Estudo realizado pela Secretaria Municipal de Planejamento constata: Londrina pode perder para Joinville (SC) o status de terceira maior da região sul do País em número de habitantes a partir de 2007. Considerando a taxa de crescimento demográfico de ambos entre 2002 e 2003 1,39% e 1,72%, respectivamente o município catarinense deverá atingir 494.159 habitantes enquanto Londrina chegará a 492.892 habitantes. Ao final de 2003, a diferença entre os dois municípios, segundo estimativa do Instituto Brasileiro de Geografia e Estatística (IBGE), será de apenas 5.758 habitantes: os londrinenses devem somar 467.334 contra 461.576 de joinvillenses.
Para o secretário municipal de Planejamento de Londrina, Marcos de Freitas, essa possibilidade apontada pelo estudo revela o que já se sabia: que Londrina, assim como o interior do Paraná, foi esquecida pela esfera estadual na última década no tocante aos investimentos. ''É natural, pois Londrina sofreu muito com a desatenção do governo estadual e isso influenciou diretamente no nosso crescimento'', destaca Freitas.
O secretário lembra que Santa Catarina, ao contrário, privilegiou o desenvolvimento de todo o Estado, o que fica patente quando se compara o Índice de Desenvolvimento Humano (IDH) de ambas as cidades.
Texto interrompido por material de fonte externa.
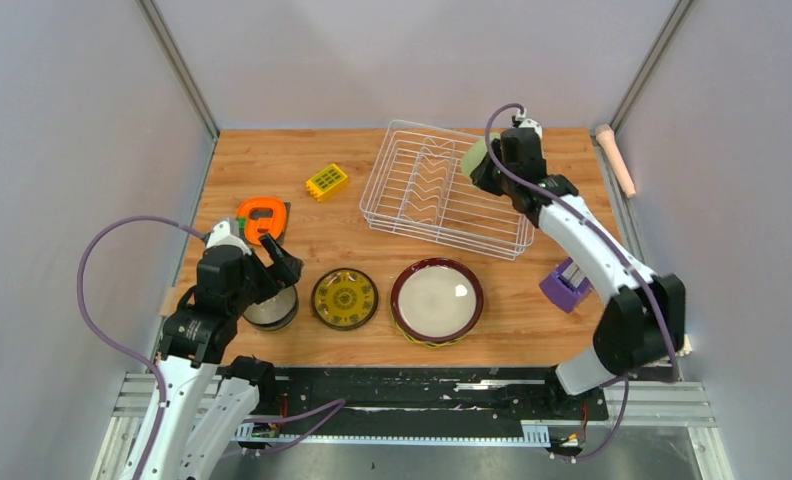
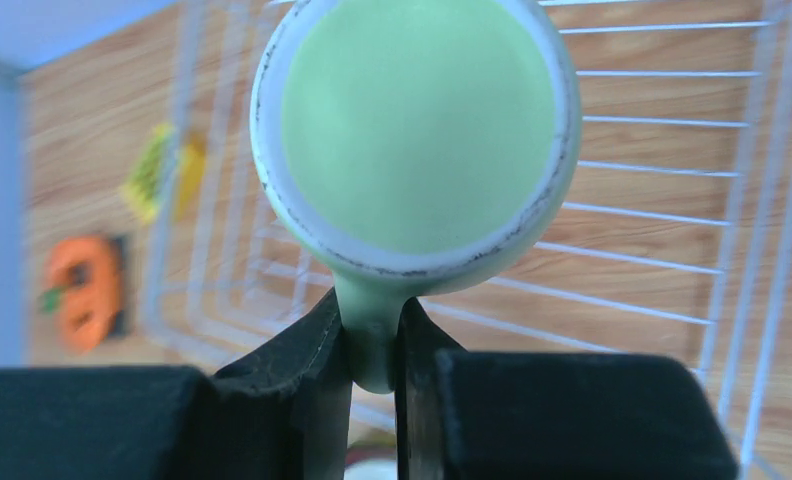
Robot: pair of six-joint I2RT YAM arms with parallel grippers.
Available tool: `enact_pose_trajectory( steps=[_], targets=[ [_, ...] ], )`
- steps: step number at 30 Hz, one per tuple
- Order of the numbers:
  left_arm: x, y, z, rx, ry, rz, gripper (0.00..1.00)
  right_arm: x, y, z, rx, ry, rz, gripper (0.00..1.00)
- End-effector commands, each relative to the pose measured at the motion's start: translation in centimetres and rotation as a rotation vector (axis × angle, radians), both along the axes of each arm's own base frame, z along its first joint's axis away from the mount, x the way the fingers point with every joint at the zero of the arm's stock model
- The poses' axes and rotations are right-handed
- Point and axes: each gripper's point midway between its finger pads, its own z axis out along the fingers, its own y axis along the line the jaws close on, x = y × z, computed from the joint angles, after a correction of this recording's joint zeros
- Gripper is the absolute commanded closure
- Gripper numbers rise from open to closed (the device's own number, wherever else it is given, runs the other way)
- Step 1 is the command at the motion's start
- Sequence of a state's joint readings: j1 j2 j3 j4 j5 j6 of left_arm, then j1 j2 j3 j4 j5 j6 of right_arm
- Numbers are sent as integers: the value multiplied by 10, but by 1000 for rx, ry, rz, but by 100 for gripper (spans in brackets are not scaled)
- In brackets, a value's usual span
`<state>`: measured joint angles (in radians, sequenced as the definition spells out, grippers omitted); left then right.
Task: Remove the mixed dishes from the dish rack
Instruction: Pick up the cup from the dish rack, then place the cup at the center of the board.
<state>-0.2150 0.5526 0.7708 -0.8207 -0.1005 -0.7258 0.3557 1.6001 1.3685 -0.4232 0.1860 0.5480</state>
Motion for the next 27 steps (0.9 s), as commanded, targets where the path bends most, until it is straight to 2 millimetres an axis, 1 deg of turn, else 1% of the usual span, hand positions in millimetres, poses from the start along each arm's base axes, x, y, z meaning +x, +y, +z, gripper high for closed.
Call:
enact_pose_trajectory(
  steps=[1,2,3,4,5,6,7,8,9,10,11,12,13,14,15,16,18,21,22,24,26,27],
  targets=[
    [5,-27,18,-87,-88,-136,0,-56,66,96,362,-213,383,100],
    [6,-31,19,-101,-93,-149,0,-75,75,109,417,-236,468,100],
    [6,-38,21,-136,-105,-176,0,-96,85,115,471,-239,565,100],
    [5,-46,24,-168,-112,-212,0,-110,91,116,510,-232,621,100],
    [8,-53,30,-207,-143,-229,0,-124,95,118,535,-234,673,100],
    [6,-64,35,-251,-154,-279,0,-136,99,117,553,-228,710,100],
    [10,-72,44,-299,-196,-302,0,-150,105,115,573,-218,763,100],
    [11,-85,64,-355,-268,-375,0,-161,111,116,582,-238,806,100],
    [11,-93,65,-420,-270,-394,0,-171,116,109,590,-235,825,100],
    [9,-105,88,-475,-359,-479,0,-179,121,109,594,-250,838,100],
    [10,-111,86,-549,-344,-488,0,-186,126,106,599,-254,839,100],
    [7,-120,107,-590,-436,-566,0,-192,131,103,609,-253,829,100],
    [8,-125,100,-654,-398,-568,0,-198,136,102,622,-259,824,100],
    [6,-129,108,-680,-442,-616,1,-203,140,101,636,-263,818,100],
    [7,-133,107,-719,-421,-622,1,-208,144,101,652,-276,819,100],
    [7,-135,110,-730,-442,-643,1,-212,146,102,668,-289,817,100],
    [10,-141,108,-744,-427,-642,3,-217,150,107,704,-317,818,100],
    [8,-156,101,-736,-389,-676,5,-222,153,117,744,-359,821,100],
    [6,-162,102,-739,-388,-686,6,-223,155,118,751,-365,818,100],
    [9,-169,99,-755,-374,-681,7,-228,160,119,759,-365,826,100],
    [10,-177,101,-790,-388,-676,11,-232,163,119,781,-366,830,100],
    [10,-179,103,-801,-403,-676,11,-234,165,119,794,-364,828,100]
  ],
)
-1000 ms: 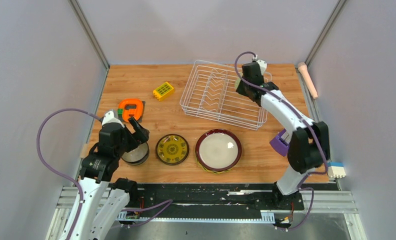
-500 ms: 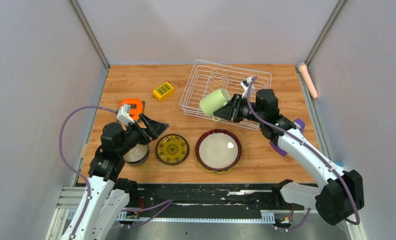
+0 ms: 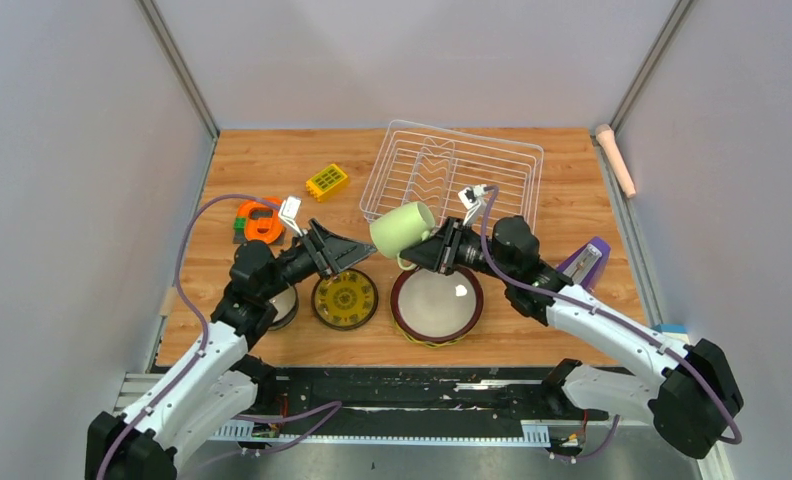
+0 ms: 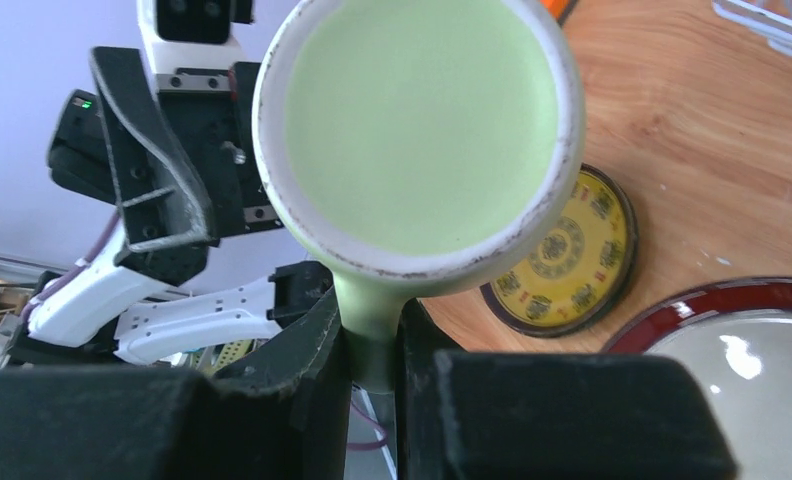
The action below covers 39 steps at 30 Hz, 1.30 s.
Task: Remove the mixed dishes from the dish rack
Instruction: Place the cup at the center of the board.
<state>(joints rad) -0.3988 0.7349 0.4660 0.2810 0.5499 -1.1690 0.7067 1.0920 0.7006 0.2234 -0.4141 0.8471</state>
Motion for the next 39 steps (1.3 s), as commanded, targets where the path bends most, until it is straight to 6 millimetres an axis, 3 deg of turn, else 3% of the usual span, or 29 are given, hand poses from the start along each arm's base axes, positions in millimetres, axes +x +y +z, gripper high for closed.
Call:
enact_pose_trajectory(
  steps=[1,6,10,17,22,23,25,28,30,33,34,35,36,37,38,39],
  targets=[
    [3,-13,33,-127,-103,15,12,-8,6,70,219,-161,-8,100],
    [7,-23,36,-161,-122,10,19,-19,11,68,244,-141,16,100],
    [10,-21,36,-179,-128,36,32,-24,15,64,247,-111,31,100],
    [8,-22,45,-208,-145,33,66,-28,22,64,283,-86,61,100],
    [9,-25,45,-219,-132,25,100,-24,24,61,278,-70,50,100],
    [9,-25,45,-220,-132,26,100,-24,23,61,273,-72,44,100],
    [10,-24,44,-217,-133,38,100,-20,21,59,259,-70,20,90],
    [11,-23,43,-193,-132,53,100,-17,15,56,235,-64,-24,45],
    [13,-20,43,-159,-132,78,100,-13,11,52,210,-62,-60,24],
    [21,-9,43,-72,-128,161,100,-4,2,39,137,-10,-138,8],
    [22,-6,35,-28,-98,176,100,0,-1,33,110,10,-172,4],
    [23,0,48,-10,-141,210,100,4,-6,28,83,22,-206,1],
    [27,6,38,41,-105,247,100,8,-10,24,57,25,-236,0],
    [27,12,50,60,-137,275,100,10,-14,19,27,32,-261,0],
    [32,20,39,118,-100,325,100,12,-19,14,-5,44,-285,0],
    [33,26,49,149,-125,350,100,13,-23,8,-33,58,-306,0]
  ],
)
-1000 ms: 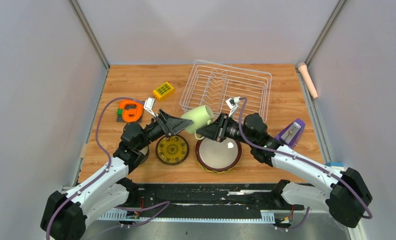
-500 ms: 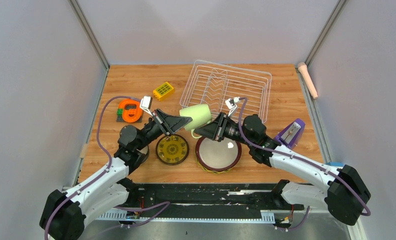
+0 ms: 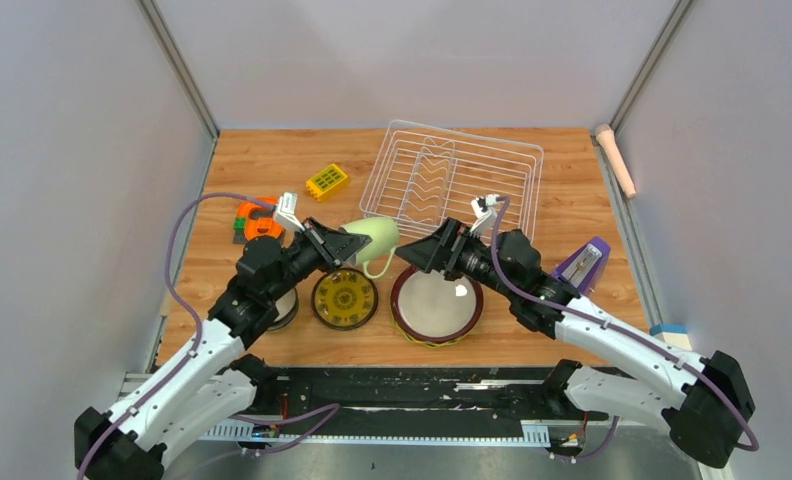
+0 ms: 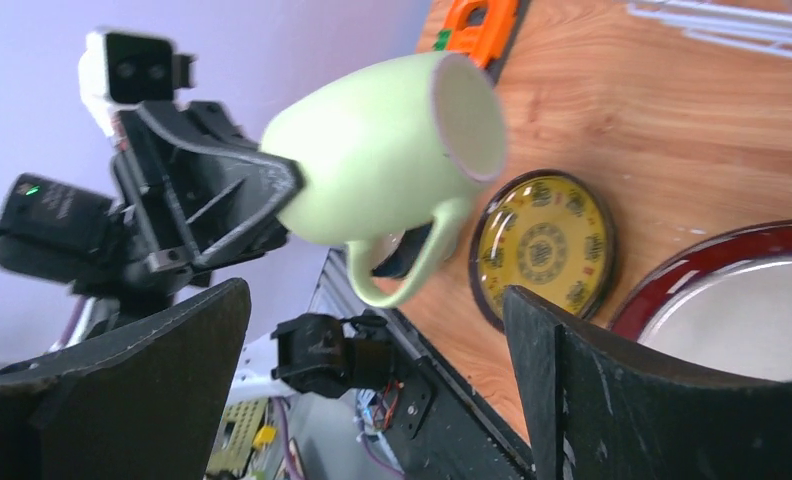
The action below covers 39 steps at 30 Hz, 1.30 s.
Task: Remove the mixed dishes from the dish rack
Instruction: Place the cup at the center of the board.
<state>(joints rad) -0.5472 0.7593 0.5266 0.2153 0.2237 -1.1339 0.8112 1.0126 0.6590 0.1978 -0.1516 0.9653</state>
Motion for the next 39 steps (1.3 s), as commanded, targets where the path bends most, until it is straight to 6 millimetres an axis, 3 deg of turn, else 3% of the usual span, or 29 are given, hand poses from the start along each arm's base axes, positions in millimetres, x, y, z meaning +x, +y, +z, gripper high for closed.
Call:
enact_pose_trajectory(
  steps=[1,5,9,12,14,15,20,25,28,39],
  targets=[
    [13,43,41,176,-80,220,100,17,-25,-3,-111,11,-158,0],
    [26,82,12,451,62,384,100,26,-45,-25,-196,37,-264,0],
    [41,117,-22,756,238,513,100,28,-54,-28,-248,1,-286,0],
    [51,127,-39,946,323,519,100,28,-59,-34,-281,4,-300,0],
    [62,130,-37,1047,358,526,100,28,-61,-36,-293,-5,-301,0],
    [67,131,-49,1103,396,524,100,27,-61,-36,-301,-13,-296,0],
    [85,151,-70,1282,470,531,100,25,-65,-43,-326,-8,-298,0],
    [107,140,-96,1243,447,331,100,25,-66,-44,-354,-36,-284,0],
    [109,137,-114,1288,446,250,100,24,-66,-44,-357,-45,-278,0],
    [115,135,-160,1359,568,190,100,22,-64,-44,-350,-57,-262,0]
  ],
)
Mesmo com Londrina figurando entre os municípios de alto desenvolvimento, ainda fica bem atrás de Joinville Londrina está posicionada na 189 posição nacional, com IDH de 0,824, e Joinville está em 14º, com índice de 0,857. Levando em conta os parâmetros usados para calcular o IDH, um dos mais discrepantes entre os dois municípios é a expectativa de vida ao nascer, onde entram os homicídios. Enquanto Londrina registrou 162 assassinatos no ano passado, Joinville contou apenas 33 mortes. Os joinvillenses esperam viver, na média, 76,609 anos enquanto os nascidos em Londrina tem esperança de viver 71,371 anos.
O secretário garante que o Executivo municipal está investindo na área social, com programas assistenciais que atendem boa parte da parcela mais pobre da população local. Ele cita o exemplo do programa Bolsa Escola que, somados os cadastros federal e municipal, atendeu quase 40 mil famílias até agosto e injetou quase R$ 600 mil reais na economia local. Na esfera educacional, ele também aponta que foram alcançados avanços importantes, principalmente em relação à evasão escolar, que em 1991 atingia 5,27% do total de alunos matriculados no ensino fundamental e atualmente está em menos de 1%.
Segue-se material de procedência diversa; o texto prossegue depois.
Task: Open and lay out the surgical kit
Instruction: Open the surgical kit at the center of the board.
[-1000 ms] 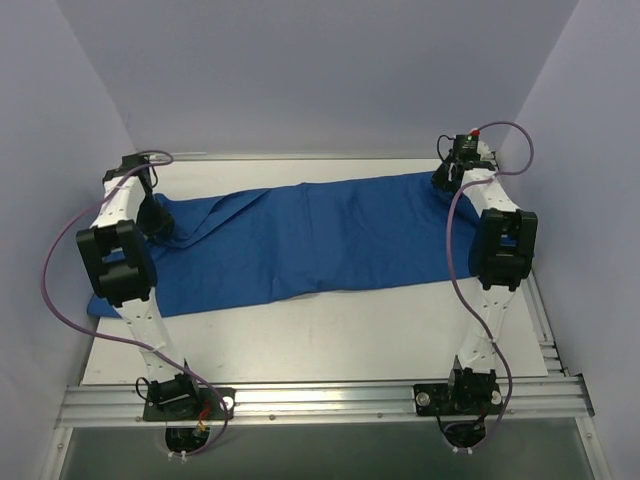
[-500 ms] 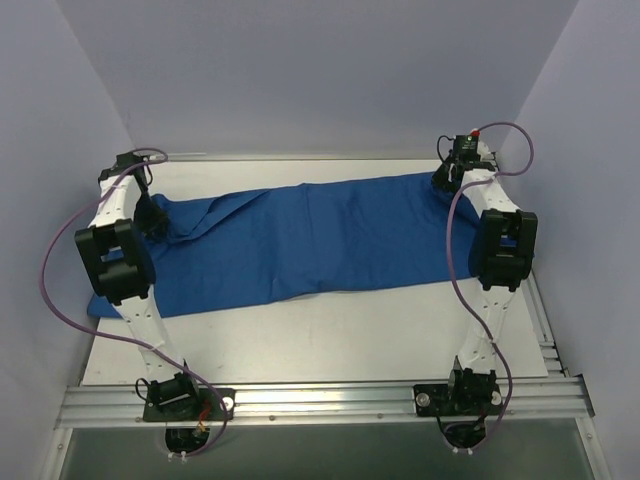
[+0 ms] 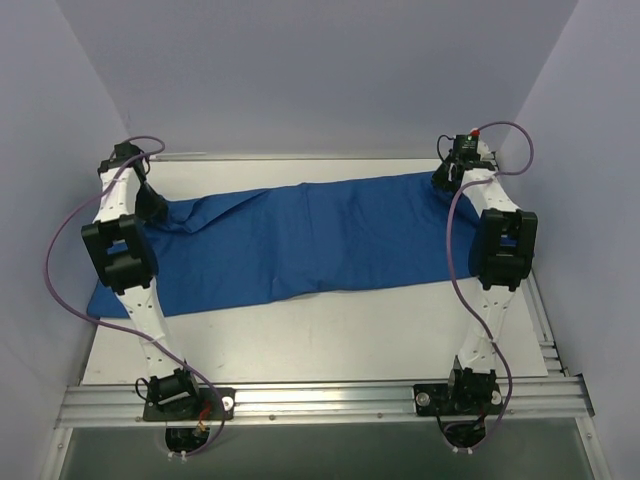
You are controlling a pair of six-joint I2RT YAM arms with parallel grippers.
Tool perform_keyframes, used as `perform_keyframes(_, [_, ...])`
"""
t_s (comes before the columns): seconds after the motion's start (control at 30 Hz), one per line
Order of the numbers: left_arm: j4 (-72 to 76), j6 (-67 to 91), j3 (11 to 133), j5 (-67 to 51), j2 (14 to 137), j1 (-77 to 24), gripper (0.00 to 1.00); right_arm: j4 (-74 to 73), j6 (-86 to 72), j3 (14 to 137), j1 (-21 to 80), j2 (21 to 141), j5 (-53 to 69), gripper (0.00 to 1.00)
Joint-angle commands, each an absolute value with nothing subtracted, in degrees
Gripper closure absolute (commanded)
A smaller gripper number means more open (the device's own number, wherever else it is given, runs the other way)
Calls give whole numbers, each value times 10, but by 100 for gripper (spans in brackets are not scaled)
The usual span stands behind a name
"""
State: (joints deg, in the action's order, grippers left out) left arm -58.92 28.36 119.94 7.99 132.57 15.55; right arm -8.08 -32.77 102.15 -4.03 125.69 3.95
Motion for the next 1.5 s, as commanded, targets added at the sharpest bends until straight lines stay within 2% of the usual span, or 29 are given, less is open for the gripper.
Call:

Outro ponto destacado por Freitas é que, com a queda da importância econômica do café há cerca de 30 anos, ''faltou sensibilidade para (os londrinenses) acharem outros caminhos para o desenvolvimento''. ''O café era uma âncora. Hoje, precisamos buscar outro norte rapidamente e Londrina tem que buscar ampliar investimentos usando as nossas excelentes condições locais'', prega o secretário. Ele argumenta, por outro lado, que é preciso considerar que Joinville tem uma história de 180 anos e Londrina não chegou nem aos 70 anos. ''Estamos engatinhando dentro desse processo'', comenta.
Freitas reforça que ao contrário do que aconteceu nas últimas décadas, com concentração de incentivos aos setores comercial e de prestação de serviços, é preciso incrementar todos os demais setores produtivos, encontrando o potencial de crescimento de cada um. Na agricultura, por exemplo, onde 95% das propriedades têm menos de 100 alqueires, Freitas afirma que o desafio é fazer com que estas propriedades se tornem autosustentáveis. No segmento industrial, as políticas de planejamento precisam visar não apenas a atração de médias e grandes indústrias mas também dar condições para o fortalecimento das micro e pequenas.
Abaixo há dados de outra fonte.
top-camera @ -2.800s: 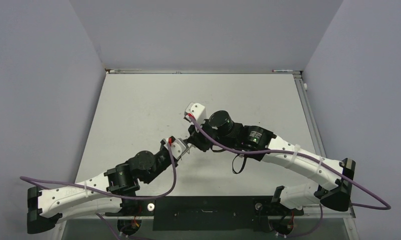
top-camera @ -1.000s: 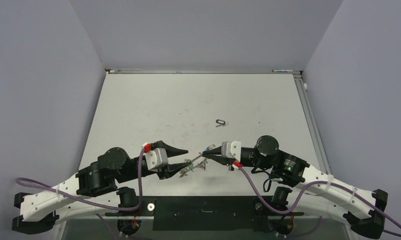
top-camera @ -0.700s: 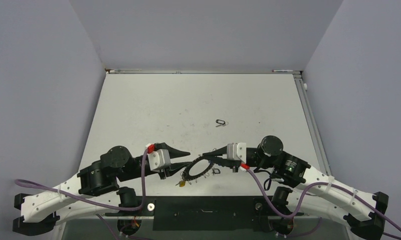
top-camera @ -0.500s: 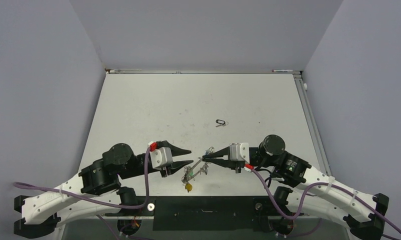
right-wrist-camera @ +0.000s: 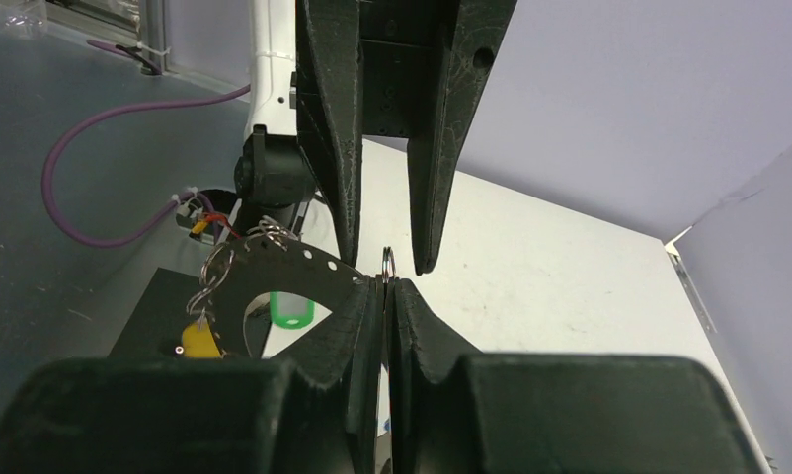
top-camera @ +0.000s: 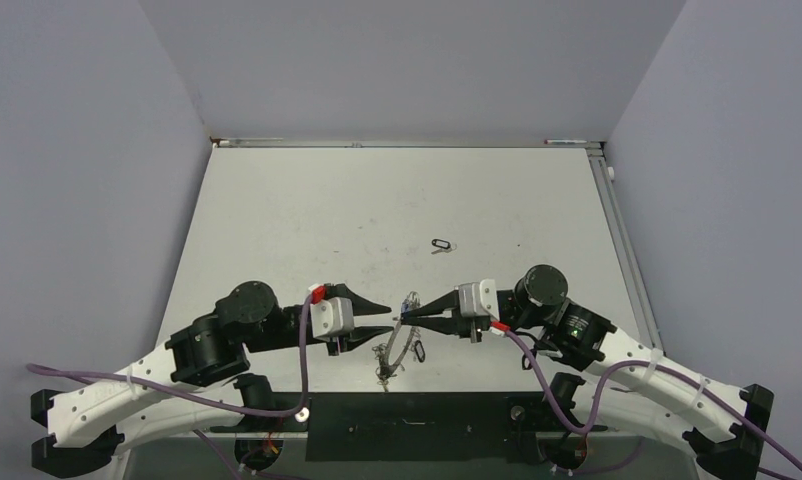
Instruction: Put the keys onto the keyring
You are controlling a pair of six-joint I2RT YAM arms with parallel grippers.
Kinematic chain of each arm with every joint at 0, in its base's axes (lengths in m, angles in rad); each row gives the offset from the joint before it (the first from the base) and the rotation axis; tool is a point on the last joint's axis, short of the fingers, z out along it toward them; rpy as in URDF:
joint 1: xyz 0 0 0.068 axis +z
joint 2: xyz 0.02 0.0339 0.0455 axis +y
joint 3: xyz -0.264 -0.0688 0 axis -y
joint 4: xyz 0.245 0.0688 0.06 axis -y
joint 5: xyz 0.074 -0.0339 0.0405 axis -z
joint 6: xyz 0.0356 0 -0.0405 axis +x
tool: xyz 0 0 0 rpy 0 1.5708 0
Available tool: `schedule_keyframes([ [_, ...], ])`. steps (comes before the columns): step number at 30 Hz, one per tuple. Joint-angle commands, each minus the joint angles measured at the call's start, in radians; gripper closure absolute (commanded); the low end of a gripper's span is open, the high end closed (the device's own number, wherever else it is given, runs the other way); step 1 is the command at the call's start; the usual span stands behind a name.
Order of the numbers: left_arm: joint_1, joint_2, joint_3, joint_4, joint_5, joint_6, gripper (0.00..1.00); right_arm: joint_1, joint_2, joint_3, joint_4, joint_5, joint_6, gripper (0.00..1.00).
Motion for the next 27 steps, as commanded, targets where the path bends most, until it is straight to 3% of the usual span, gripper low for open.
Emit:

O secretário argumenta ainda que o dado populacional é meramente cultural e mesmo que a estimativa feita pela Secretaria se confirme não terá efeitos no projeto de desenvolvimento pensado para Londrina. Para ele, o que o estudo indica é que o município precisa diversificar cada vez mais seus investimentos buscando incrementar as mais diversas atividades econômicas. E o crescimento do município, completa, ''tem que acontecer em sintonia com o desenvolvimento econômico de toda a região metropolitana, com um plano de ação integrado''.